#### [What the task asks]
For this task, extract exactly the lines of the data below, from the line containing "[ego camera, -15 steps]" through the last one, with pictures left out.

#### [Recorded data]
==========

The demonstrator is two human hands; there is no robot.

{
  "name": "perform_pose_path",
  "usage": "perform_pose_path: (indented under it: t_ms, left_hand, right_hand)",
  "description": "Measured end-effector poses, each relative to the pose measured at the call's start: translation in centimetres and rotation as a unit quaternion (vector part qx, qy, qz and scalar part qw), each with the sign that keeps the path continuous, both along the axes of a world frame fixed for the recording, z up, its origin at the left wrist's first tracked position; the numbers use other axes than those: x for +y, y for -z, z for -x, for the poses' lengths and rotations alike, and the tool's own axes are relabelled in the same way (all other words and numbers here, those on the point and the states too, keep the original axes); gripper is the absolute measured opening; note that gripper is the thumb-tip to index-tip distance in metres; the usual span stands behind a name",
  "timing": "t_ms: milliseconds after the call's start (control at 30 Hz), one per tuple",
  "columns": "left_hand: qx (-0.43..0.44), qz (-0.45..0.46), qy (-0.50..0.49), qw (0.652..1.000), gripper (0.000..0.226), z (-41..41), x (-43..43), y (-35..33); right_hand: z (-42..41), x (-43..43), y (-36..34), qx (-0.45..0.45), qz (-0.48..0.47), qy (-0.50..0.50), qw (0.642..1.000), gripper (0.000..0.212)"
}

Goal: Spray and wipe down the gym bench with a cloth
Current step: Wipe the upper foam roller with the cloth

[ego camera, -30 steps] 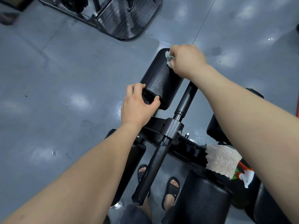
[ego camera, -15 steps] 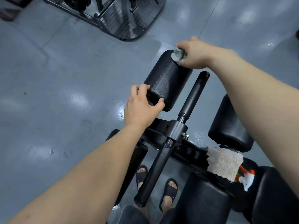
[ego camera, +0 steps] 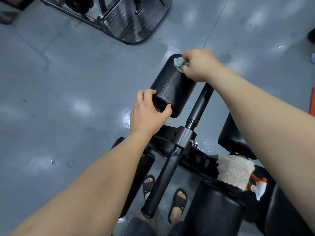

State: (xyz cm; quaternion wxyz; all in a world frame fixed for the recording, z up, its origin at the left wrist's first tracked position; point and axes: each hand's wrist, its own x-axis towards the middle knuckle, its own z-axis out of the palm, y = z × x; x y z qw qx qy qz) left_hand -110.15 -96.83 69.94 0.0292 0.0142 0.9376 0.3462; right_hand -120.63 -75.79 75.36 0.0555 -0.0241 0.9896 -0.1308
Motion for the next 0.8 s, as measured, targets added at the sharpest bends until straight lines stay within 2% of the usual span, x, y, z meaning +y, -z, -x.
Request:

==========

#### [Exercise solution]
[ego camera, -15 steps] 
[ego camera, +0 steps] 

State: (xyz cm; quaternion wxyz; all in a world frame fixed for the recording, z up, its origin at the left wrist's first tracked position; point and axes: each hand's wrist, its own x-axis towards the middle knuckle, its own z-axis out of the palm, y = z × x; x y z qw qx qy qz) left_hand -110.15 -96.83 69.94 0.0292 0.0142 0.9376 0.3462; right_hand -120.63 -75.79 75.36 0.0555 -0.0241 0.9896 -0.1308
Motion for the next 0.8 s, as measured, targets added at the sharpest bends until straight lines stay within 2% of the usual span, x, y, z meaning +y, -z, -x.
Request:

The required output is complete.